Applied Cachexia Research, Department of Cardiology, Charité Medical School, Berlin, Germany.
PLoS One. 2011;6(11):e26865. doi: 10.1371/journal.pone.0026865. Epub 2011 Nov 15.
Cardiac cachexia is a serious complication of chronic heart failure with a prevalence of 10-16% and poor prognosis. There are no current therapy options for cardiac cachexia. Ghrelin is the natural ligand for the GHS-1a-receptor and a potential target for conditions associated with cachexia. Ghrelin has been shown to increase weight in several species. The GHS-1a-receptor is not only found in the brain, but also in other tissues, including the myocardium. Human clinical trials with native ghrelin in cardiac cachexia demonstrated increases in appetite, weight and cardiac output.
Human ghrelin or one of two analogues BIM-28125 and BIM-28131 (also known as RM-131) were tested at 50 nmole/kg/d and 500 nmole/kg/d versus placebo in a rat model of heart failure (myocardial infarction).
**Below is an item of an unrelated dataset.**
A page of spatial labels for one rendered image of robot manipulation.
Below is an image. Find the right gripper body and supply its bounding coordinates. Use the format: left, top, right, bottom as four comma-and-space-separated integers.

Animals (SD-rats, approx. 225 g at surgery) received diuretics from day 14 and compounds from day 28 for 4 weeks using osmotic pumps. Weight was monitored and body composition analysed (NMR-scanning). Cardiac function was assessed by echocardiography and hemodynamics.
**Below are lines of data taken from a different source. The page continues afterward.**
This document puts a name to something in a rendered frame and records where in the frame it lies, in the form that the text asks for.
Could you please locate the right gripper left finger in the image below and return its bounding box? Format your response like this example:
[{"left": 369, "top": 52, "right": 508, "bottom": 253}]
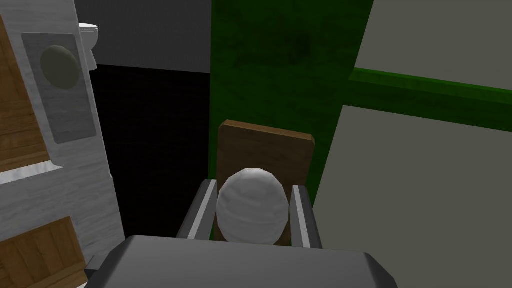
[{"left": 175, "top": 178, "right": 219, "bottom": 241}]

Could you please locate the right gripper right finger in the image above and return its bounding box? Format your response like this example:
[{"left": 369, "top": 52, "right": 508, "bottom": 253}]
[{"left": 290, "top": 184, "right": 324, "bottom": 250}]

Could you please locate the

Animals with MI gained less weight compared to sham rats until start of the therapy (311 g vs 324 g, p = 0.0129). Animals treated with BIM-28131 at 50 nmole/kg/d or all compounds at 500 nmole/kg/d displayed stronger weight gain compared to placebo and sham (all p<0.001). Before treatment, body composition was similar in all groups (average: 36 g fat, 248 g lean). Placebo-treated rats gained no fat, but only lean mass. The active compounds induced both fat and lean mass gain, but to a different extent. The fat-to-muscle-ratio of tissue gain was 0.9±0.07 for BIM-28131 at 50 nmole/kg/d, whereas at 500 nmole/kg/d it was 0.76±0.07 for BIM-28131, 0.68±0.12 for BIM-28125, and 0.48±0.05 for ghrelin. MuRF-1 and MAFbx were differentially regulated by treatment.
Ghrelin is a very promising treatment option for cardiac cachexia, with the analogue BIM-28131 (RM-131) being the most effective compound.
在心衰大鼠模型(心肌梗死)中,研究 50nmole/kg/d 和 500nmole/kg/d 的人源 ghrelin 或两种类似物 BIM-28125 和 BIM-28131(也称为 RM-131)与安慰剂相比的效果。动物(SD 大鼠,手术时约 225g)从第 14 天开始接受利尿剂,从第 28 天开始使用渗透泵接受 4 周的化合物治疗。监测体重并进行身体成分分析(NMR 扫描)。通过超声心动图和血流动力学评估心功能。
在心衰大鼠模型(心肌梗死)中,研究 50nmole/kg/d 和 500nmole/kg/d 的人源 ghrelin 或两种类似物 BIM-28125 和 BIM-28131(也称为 RM-131)与安慰剂相比的效果。动物(SD 大鼠,手术时约 225g)从第 14 天开始接受利尿剂,从第 28 天开始使用渗透泵接受 4 周的化合物治疗。监测体重并进行身体成分分析(NMR 扫描)。通过超声心动图和血流动力学评估心功能。
与假手术大鼠相比,MI 动物直到治疗开始时体重增加较少(311g 与 324g,p=0.0129)。与安慰剂和假手术组相比,用 BIM-28131 50nmole/kg/d 或所有化合物 500nmole/kg/d 治疗的动物体重增加更明显(均 p<0.001)。治疗前,所有组的身体成分相似(平均:36g 脂肪,248g 瘦肉)。安慰剂治疗的大鼠没有增加脂肪,但只有瘦肉。活性化合物诱导脂肪和瘦肉的增加,但程度不同。组织获得的脂肪与肌肉的比值,用 BIM-28131 50nmole/kg/d 治疗时为 0.9±0.07,而用 BIM-28131 500nmole/kg/d 治疗时为 0.76±0.07,用 BIM-28125 治疗时为 0.68±0.12,用 ghrelin 治疗时为 0.48±0.05。MuRF-1 和 MAFbx 的表达受到治疗的差异调节。
ghrelin 是治疗心衰性恶病质的一种很有前途的治疗方法,类似物 BIM-28131(RM-131)是最有效的化合物。